Automne de grâces
Automne de grâces
Même si nous attendons la pluie qui tarde à arriver, la diminution de la lumière nous amène peu à peu en automne. Car l’automne ne commence pas le 21 septembre – les saisons ne sont pas des horloges. L’automne commence dès fin août dans les montagnes et en octobre en Italie. Pour nous il commence en général dès le début du mois de septembre. C’est une saison mélancolique, qui glisse vers l’hiver, où la nature donne ses derniers cadeaux avant de s’endormir, l’époque des marrons si chers aux enfants.
La Bible connaît la nostalgie, elle revient souvent sur la sortie d’Egypte comme moment solaire de la relation avec Dieu. Elle peut regretter le temps où le temple était au centre de la vie liturgique, avant l’exil (Psaume 41 – 42) et peut même exhorter les jeunes à profiter de leur temps pour craindre le Seigneur avant la vieillesse (voir le magnifique chapitre 12 de Qohèleth ou Ecclésiaste).

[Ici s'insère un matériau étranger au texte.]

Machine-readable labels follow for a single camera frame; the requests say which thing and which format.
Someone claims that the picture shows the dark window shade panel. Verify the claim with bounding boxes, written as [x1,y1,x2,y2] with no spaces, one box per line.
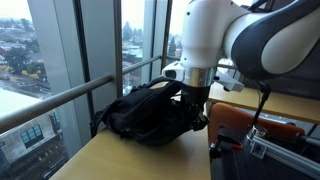
[233,63,320,101]

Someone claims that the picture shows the aluminium extrusion rail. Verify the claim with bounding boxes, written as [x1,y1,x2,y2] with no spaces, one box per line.
[247,127,320,180]

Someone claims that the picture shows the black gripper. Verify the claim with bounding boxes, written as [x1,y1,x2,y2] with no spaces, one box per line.
[181,84,212,132]

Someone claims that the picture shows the black North Face backpack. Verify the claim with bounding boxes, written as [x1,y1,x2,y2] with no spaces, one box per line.
[90,76,205,147]

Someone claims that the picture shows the grey metal window handrail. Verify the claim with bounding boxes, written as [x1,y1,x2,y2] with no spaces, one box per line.
[0,54,240,135]

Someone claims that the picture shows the red-handled black clamp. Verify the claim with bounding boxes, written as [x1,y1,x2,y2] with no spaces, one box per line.
[208,124,244,160]

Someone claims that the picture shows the dark window mullion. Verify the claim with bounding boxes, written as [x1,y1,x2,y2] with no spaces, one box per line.
[73,0,99,138]

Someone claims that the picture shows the large orange chair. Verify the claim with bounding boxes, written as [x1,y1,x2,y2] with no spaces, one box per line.
[207,102,306,144]

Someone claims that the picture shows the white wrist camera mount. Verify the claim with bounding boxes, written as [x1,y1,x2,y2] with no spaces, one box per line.
[213,68,246,94]

Pourtant, des prophètes annoncent des temps nouveaux. Quelque chose d’inouï. Quelque chose qui ne vieillira jamais. Le Nouveau Testament est bien cette nouveauté : Dieu qui a rejoint son peuple en devenant homme, Dieu éternellement jeune qui meurt et ressuscite, inaugurant un nouveau monde qui est toujours, obstinément, notre avenir. Quand la nostalgie ou la mélancolie nous prennent, regardons vers l’avant (ou l’avent) : vers là où Dieu veut nous emmener. La mort est vaincue. Le printemps est déjà là, planté en automne et veillant en hiver.